__How to complete this task__.
Word for word, retype every line of the data.

[Start of section]

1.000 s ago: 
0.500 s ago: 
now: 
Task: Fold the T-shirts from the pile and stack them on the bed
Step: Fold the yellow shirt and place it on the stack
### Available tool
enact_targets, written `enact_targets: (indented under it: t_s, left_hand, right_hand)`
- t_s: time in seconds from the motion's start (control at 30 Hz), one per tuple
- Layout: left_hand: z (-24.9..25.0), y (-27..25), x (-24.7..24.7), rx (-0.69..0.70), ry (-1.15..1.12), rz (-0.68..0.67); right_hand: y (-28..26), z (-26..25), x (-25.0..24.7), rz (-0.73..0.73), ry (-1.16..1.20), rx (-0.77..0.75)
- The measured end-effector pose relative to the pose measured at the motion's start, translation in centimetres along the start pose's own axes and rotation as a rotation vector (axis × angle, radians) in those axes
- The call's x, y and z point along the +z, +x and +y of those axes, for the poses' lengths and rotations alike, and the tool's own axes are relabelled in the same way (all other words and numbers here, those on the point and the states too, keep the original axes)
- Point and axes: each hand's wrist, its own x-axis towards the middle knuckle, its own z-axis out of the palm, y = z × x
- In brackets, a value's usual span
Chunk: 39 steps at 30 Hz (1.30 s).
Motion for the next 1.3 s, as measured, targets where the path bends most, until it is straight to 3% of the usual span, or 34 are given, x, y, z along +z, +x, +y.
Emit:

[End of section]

__Result of this exercise__.
1.000 s ago: 
0.500 s ago: 
now: 
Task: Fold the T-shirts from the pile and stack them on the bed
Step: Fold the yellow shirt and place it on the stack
### Available tool
enact_targets, written `enact_targets: (indented under it: t_s, left_hand, right_hand)`
- t_s: time in seconds from the motion's start (control at 30 Hz), one per tuple
- Layout: left_hand: z (-24.9..25.0), y (-27..25), x (-24.7..24.7), rx (-0.69..0.70), ry (-1.15..1.12), rz (-0.68..0.67); right_hand: y (-28..26), z (-26..25), x (-25.0..24.7), rz (-0.73..0.73), ry (-1.16..1.20), rx (-0.77..0.75)
- The measured end-effector pose relative to the pose measured at the motion's start, translation in centimetres along the start pose's own axes and rotation as a rotation vector (axis × angle, radians) in those axes
- The call's x, y and z point along the +z, +x and +y of those axes, for the poses' lengths and rotations alike, and the tool's own axes are relabelled in the same way (all other words and numbers here, those on the point and the states too, keep the original axes)
- Point and axes: each hand's wrist, its own x-axis towards the middle knuckle, its own z-axis out of the palm, y = z × x
- In brackets, a value's usual span
Chunk: 39 steps at 30 Hz (1.30 s).
Motion for the next 1.3 s, as measured, targets where the path bends most, until it is straight to 3% of the usual span, or 34 are given, x, y, z along +z, +x, +y.
Emit:

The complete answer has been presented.